What you have to do ::
Work out how many lines below contain "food". Provide only the figure.

Saved data entries:
--- START ---

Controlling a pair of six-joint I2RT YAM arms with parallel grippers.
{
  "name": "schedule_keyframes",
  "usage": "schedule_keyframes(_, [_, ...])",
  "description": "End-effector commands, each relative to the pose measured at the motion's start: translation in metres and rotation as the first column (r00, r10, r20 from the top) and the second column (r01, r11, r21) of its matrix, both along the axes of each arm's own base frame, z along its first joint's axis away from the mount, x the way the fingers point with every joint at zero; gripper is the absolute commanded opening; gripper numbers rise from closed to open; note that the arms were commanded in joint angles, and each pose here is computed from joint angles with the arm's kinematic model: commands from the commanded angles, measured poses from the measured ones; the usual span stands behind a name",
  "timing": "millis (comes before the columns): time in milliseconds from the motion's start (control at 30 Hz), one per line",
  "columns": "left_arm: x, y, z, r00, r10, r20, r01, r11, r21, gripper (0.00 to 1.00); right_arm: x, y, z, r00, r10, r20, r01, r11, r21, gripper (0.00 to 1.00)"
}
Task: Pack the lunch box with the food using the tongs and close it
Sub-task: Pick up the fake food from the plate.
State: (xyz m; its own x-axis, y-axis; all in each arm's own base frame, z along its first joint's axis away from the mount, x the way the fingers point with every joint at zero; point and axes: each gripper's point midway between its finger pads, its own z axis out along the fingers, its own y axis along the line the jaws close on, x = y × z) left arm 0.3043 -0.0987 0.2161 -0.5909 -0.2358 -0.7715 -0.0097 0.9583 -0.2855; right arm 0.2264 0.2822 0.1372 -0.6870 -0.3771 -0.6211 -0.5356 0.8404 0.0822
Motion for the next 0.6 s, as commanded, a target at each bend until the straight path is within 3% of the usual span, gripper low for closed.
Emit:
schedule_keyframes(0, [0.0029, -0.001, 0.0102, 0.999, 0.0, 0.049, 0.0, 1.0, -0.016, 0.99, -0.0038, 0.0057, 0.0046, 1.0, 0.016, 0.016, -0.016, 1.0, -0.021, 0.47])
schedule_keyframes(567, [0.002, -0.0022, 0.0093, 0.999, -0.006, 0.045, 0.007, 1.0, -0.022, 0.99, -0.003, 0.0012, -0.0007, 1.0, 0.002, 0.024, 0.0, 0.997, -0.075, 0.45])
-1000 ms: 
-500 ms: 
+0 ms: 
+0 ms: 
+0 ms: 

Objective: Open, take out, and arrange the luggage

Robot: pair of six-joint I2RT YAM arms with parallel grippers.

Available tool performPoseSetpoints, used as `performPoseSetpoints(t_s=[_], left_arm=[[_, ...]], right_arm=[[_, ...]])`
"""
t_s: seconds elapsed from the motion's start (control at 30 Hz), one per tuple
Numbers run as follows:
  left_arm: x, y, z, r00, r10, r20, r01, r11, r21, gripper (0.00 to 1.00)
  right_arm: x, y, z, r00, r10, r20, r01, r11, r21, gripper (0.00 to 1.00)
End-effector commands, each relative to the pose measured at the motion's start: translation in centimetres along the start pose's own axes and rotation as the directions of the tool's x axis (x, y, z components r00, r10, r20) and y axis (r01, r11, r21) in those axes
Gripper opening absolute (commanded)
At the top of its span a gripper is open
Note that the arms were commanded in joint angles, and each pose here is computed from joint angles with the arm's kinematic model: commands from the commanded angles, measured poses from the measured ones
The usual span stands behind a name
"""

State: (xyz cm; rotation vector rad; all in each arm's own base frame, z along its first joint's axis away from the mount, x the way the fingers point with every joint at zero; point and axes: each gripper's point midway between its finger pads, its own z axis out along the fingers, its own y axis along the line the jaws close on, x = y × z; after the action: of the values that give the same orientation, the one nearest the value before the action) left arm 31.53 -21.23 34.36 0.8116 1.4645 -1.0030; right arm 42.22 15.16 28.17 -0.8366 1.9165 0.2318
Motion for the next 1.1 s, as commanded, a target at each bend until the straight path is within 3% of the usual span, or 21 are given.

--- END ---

Output ::
2